Write out again the lines from the line with "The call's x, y" up to and including the line with "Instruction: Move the", exactly as they stand below, and skip any picture.

===== Materials provided =====

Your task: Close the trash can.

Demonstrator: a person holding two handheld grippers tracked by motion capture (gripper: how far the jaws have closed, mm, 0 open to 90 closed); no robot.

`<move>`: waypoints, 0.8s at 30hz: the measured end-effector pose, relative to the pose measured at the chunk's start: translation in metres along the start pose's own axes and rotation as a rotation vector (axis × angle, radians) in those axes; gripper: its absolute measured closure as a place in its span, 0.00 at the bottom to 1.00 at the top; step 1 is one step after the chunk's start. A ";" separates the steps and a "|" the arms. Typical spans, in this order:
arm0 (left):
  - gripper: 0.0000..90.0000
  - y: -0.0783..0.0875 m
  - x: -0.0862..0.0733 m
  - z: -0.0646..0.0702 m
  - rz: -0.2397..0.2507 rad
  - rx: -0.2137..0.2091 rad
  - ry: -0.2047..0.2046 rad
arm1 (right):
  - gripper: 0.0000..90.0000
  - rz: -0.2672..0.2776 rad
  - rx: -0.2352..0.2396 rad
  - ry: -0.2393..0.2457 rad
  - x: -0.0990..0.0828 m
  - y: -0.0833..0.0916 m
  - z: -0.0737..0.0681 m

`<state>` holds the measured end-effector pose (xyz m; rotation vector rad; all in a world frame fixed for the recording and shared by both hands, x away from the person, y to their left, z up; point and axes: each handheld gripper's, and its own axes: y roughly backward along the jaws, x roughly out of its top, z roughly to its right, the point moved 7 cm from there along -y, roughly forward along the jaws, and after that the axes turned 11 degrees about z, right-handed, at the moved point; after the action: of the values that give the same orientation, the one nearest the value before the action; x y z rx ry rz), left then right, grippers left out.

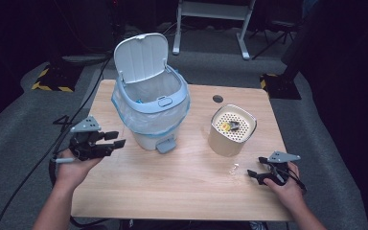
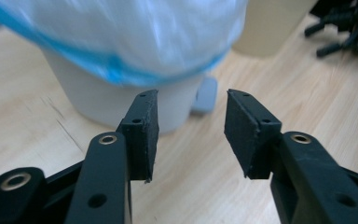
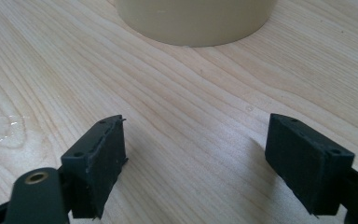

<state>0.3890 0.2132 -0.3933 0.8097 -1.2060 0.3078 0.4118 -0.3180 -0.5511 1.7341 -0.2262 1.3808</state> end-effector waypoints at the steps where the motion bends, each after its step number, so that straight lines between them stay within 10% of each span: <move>1: 0.62 0.002 0.005 -0.001 0.012 0.001 -0.001 | 0.23 0.000 0.000 0.000 0.000 0.000 0.000; 18: 0.84 0.020 0.091 -0.007 0.176 -0.031 0.009 | 0.23 0.000 -0.003 -0.004 0.000 0.000 0.000; 24: 1.00 0.024 0.122 -0.014 0.272 0.021 -0.012 | 0.23 0.000 -0.003 -0.004 0.000 0.000 0.000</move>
<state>0.4282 0.2157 -0.2741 0.6662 -1.3272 0.5393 0.4119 -0.3180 -0.5511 1.7348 -0.2309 1.3765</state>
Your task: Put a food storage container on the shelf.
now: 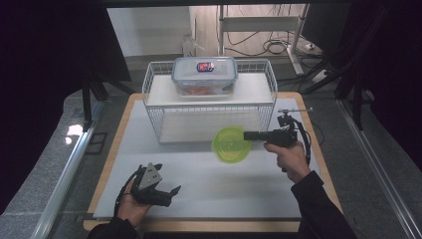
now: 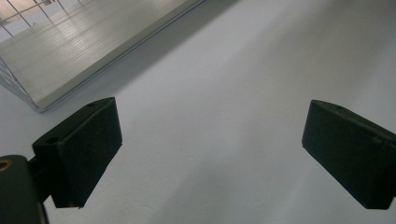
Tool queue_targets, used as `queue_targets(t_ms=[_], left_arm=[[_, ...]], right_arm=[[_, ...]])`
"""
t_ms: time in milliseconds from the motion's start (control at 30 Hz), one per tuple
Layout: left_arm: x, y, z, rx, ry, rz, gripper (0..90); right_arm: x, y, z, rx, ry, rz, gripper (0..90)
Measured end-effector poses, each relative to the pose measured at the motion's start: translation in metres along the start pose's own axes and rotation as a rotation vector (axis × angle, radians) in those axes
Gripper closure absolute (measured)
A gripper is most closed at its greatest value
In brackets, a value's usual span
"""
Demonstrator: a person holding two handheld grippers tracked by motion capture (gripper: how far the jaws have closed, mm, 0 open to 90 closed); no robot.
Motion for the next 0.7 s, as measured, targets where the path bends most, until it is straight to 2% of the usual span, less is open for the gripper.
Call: queue_targets(t_ms=[333, 533, 633, 700], left_arm=[[0.000, -0.001, -0.001, 0.002, 0.008, -0.004, 4.5], [0.000, 0.000, -0.001, -0.001, 0.011, -0.005, 4.5], [0.000, 0.000, -0.001, -0.003, 0.017, -0.014, 4.6], [0.001, 0.000, -0.001, -0.003, 0.016, -0.013, 4.6]], right_arm=[[0.048, -0.041, -0.012, 0.020, 0.084, -0.026, 84.0], [0.080, -0.064, -0.015, -0.011, 0.128, -0.049, 84.1], [0.089, -0.069, -0.015, -0.013, 0.143, -0.051, 84.1], [0.103, -0.075, -0.015, -0.009, 0.171, -0.048, 84.2]])
Point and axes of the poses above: each handheld gripper's, and its own axes: z roughly forward along the jaws, x roughly out of its top, y roughly to its right, the point moved 1 cm from there along z, roughly forward along the jaws, and after that the axes turned 5 degrees about z, right-handed, at the moved point
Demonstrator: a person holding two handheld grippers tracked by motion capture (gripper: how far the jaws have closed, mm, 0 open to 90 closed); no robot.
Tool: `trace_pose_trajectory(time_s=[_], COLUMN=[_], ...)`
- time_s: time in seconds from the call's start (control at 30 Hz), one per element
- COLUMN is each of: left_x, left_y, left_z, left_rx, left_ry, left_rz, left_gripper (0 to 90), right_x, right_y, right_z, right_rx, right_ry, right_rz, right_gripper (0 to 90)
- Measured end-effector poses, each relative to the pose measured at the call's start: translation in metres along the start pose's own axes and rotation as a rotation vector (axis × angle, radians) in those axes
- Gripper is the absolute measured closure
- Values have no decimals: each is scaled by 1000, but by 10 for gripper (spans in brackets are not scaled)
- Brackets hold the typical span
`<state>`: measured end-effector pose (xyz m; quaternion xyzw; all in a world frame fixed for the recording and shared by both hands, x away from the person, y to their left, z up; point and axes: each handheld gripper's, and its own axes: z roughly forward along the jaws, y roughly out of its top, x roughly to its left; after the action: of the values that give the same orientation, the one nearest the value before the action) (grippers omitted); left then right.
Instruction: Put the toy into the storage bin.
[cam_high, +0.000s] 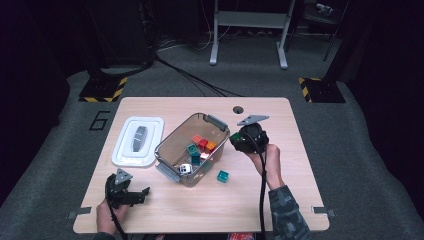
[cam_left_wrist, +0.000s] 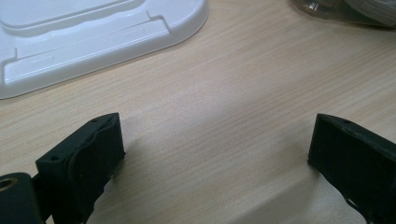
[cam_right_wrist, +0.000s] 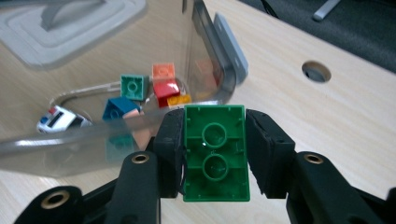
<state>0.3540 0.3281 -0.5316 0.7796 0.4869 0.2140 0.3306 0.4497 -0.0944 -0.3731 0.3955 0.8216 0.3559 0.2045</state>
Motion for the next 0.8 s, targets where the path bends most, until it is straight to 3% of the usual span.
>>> trace_pose_trajectory(time_s=[0.23, 0.4, 0.5, 0.67, 0.8], left_x=[0, 0, 0, 0, 0], left_y=[0, 0, 0, 0, 0], left_z=[0, 0, 0, 0, 0], left_rx=[0, 0, 0, 0, 0], left_ry=[0, -1, -1, -1, 0], left_rz=[-1, -1, -1, -1, -2], left_gripper=[33, 33, 33, 33, 33], right_x=[7, 16, 23, 35, 48], right_y=[31, 48, 54, 58, 58], right_z=[-3, 5, 12, 23, 29], right_rx=[-12, -30, -10, -6, 3], right_ry=[0, 15, 25, 49, 95], right_rz=[-51, -92, -95, -144, -157], right_gripper=[591, 592, 591, 591, 591])
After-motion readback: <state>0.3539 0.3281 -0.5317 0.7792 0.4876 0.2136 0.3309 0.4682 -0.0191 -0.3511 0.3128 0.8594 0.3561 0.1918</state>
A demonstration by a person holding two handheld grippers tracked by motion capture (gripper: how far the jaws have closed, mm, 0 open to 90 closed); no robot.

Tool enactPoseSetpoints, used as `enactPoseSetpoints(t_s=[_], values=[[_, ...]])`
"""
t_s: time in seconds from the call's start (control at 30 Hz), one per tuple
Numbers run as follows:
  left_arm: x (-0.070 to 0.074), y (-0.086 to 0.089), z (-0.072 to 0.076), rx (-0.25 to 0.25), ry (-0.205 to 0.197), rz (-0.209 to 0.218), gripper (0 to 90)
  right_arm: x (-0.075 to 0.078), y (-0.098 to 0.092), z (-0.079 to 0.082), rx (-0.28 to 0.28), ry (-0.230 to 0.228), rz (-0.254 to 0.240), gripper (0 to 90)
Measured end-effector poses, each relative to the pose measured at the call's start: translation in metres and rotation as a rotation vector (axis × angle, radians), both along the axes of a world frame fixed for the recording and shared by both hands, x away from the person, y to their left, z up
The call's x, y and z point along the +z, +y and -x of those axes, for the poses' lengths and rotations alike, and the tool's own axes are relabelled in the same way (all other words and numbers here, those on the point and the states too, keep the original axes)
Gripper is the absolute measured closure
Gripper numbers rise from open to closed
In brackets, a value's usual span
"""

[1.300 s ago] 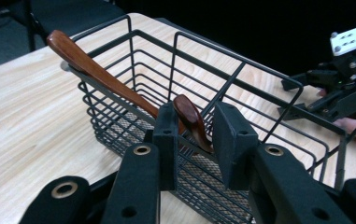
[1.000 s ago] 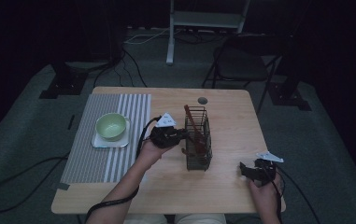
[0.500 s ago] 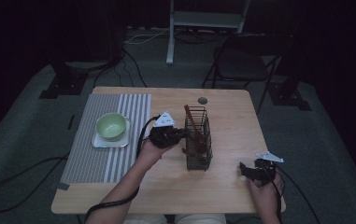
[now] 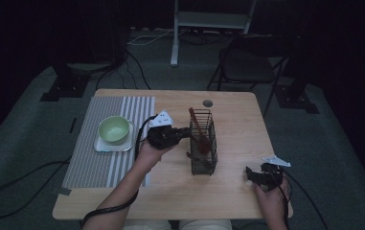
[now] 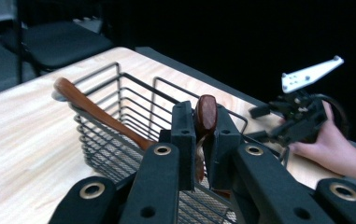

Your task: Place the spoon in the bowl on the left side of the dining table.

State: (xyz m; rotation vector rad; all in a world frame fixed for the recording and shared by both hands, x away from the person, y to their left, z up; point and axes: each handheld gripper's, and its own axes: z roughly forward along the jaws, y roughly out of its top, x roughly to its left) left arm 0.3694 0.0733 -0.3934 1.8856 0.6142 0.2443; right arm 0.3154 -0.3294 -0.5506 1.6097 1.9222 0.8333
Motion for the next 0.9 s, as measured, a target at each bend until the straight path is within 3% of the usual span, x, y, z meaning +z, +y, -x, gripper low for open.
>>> enactPoseSetpoints(t_s=[0.57,0.9], values=[[0.031,0.025,0.011,0.013,-0.048,0.021,83.5,0.000,0.000,0.000,-0.001,0.000,0.000,12.5],[0.046,0.042,0.018,0.019,-0.060,0.058,83.6,0.000,0.000,0.000,-0.001,0.001,0.000,12.5]])
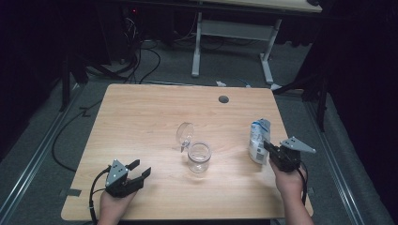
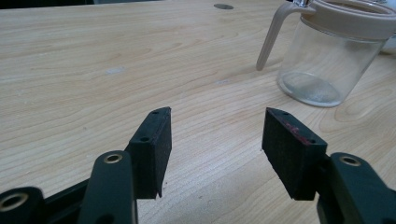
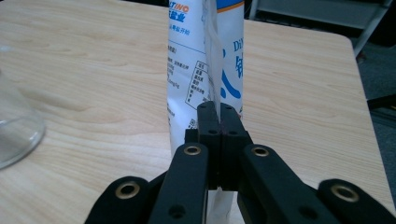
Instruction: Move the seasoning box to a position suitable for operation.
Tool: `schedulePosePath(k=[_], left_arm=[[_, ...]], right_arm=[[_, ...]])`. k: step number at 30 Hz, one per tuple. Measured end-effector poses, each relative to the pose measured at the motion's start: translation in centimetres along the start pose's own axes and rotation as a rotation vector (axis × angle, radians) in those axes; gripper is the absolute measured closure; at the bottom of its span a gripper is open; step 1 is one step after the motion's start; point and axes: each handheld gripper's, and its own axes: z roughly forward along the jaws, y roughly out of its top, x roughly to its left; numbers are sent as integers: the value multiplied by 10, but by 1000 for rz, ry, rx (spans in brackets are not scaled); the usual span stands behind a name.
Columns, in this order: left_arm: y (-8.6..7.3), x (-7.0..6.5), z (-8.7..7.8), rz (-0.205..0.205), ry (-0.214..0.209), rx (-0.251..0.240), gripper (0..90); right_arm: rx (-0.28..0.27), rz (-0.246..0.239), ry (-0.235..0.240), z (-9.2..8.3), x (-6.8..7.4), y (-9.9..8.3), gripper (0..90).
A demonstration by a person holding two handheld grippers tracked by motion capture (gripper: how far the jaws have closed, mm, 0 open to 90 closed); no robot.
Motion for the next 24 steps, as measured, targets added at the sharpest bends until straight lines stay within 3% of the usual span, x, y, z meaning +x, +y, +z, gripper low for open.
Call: schedulePosePath(k=[11, 24], left_arm=[[0, -1, 0, 2, -3, -6, 430], [0, -3, 0, 3, -15, -12, 429]], right_arm=[[106, -44, 110, -16, 15, 17, 900], [243, -83, 124, -22, 31, 30, 900]])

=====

**Answer to the exercise**
The call's x, y and z point along the +z, +y and -x of those axes, for the poses' lengths and rotations alike, and the tool's own axes are relabelled in the same way (all other words and numbers here, those on the point and the states too, keep the original axes)
Gripper is the absolute measured closure
Gripper numbers rise from open to closed
In brackets, a value's usual span
"""

[1.300 s ago] 
[1.000 s ago] 
[0.500 s ago] 
[now] 
[now] 

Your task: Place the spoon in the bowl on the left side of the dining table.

State: (xyz m; rotation vector rad; all in a world frame fixed for the recording and shared by both hands, x away from the person, y to their left, z up; point and axes: each handheld gripper's, and its own axes: z roughly forward along the jaws, y roughly out of its top, x roughly to its left) left arm 0.3694 0.0733 -0.3934 1.8856 0.6142 0.2443; right arm 0.3154 -0.3294 -0.5506 1.6097 1.9222 0.8333
Motion for the next 0.9 s, as measured, a target at each bend until the straight path is within 3% of the usual span, x, y, z meaning +z, +y, -x, gripper low for open.
>>> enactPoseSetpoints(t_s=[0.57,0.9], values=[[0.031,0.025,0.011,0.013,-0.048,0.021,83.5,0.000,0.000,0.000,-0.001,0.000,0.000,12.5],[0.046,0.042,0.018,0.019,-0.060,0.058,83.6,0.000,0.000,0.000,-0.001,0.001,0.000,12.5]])
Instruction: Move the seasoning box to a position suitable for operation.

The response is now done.